▸ THE PROBLEM: Scan the records for the string "Position" and copy every line that holds it.

▸ Stored records:

────────────────

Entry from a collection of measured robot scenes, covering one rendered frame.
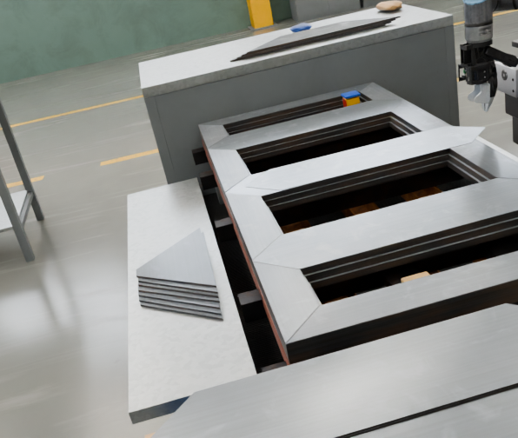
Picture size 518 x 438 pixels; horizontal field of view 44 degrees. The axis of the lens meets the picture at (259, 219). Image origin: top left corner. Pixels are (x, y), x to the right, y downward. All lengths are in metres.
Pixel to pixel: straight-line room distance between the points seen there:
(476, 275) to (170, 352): 0.66
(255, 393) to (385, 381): 0.22
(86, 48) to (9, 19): 1.18
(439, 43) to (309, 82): 0.57
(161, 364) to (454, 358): 0.62
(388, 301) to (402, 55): 1.70
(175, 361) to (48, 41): 9.61
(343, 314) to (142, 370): 0.46
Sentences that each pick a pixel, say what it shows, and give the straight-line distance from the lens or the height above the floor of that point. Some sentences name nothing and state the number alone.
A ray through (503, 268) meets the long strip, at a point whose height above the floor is 0.87.
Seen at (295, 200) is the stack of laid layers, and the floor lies 0.83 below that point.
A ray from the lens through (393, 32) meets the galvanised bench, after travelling 2.75.
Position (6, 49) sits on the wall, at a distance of 10.95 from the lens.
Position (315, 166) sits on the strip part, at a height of 0.87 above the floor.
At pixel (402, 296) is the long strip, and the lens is 1.25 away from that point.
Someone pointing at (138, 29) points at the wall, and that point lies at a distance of 10.67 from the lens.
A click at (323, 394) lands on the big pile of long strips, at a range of 1.08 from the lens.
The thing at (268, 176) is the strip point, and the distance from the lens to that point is 1.90.
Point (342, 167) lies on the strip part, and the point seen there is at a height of 0.87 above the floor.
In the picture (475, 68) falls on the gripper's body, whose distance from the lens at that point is 1.96.
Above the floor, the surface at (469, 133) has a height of 0.87.
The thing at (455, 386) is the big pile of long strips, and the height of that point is 0.85.
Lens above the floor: 1.56
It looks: 25 degrees down
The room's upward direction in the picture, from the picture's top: 12 degrees counter-clockwise
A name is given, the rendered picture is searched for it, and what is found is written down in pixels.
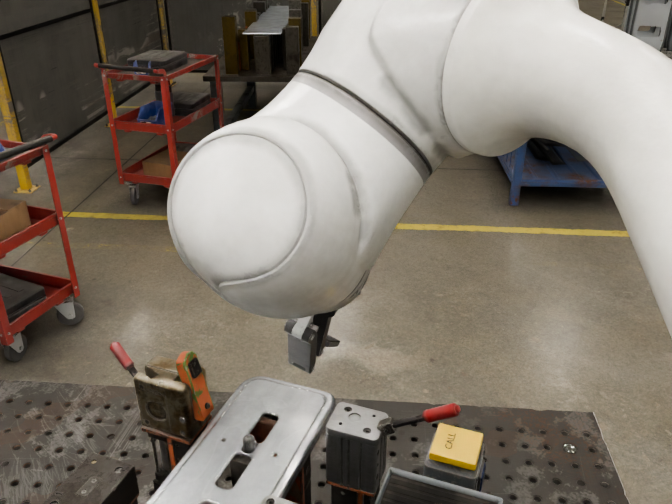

────────────────

▸ EXPECTED ANSWER:
Position (6, 49) sits on the wall, at a distance of 10.95 from the lens.
Position (315, 166) sits on the strip part, at a height of 0.87 above the floor.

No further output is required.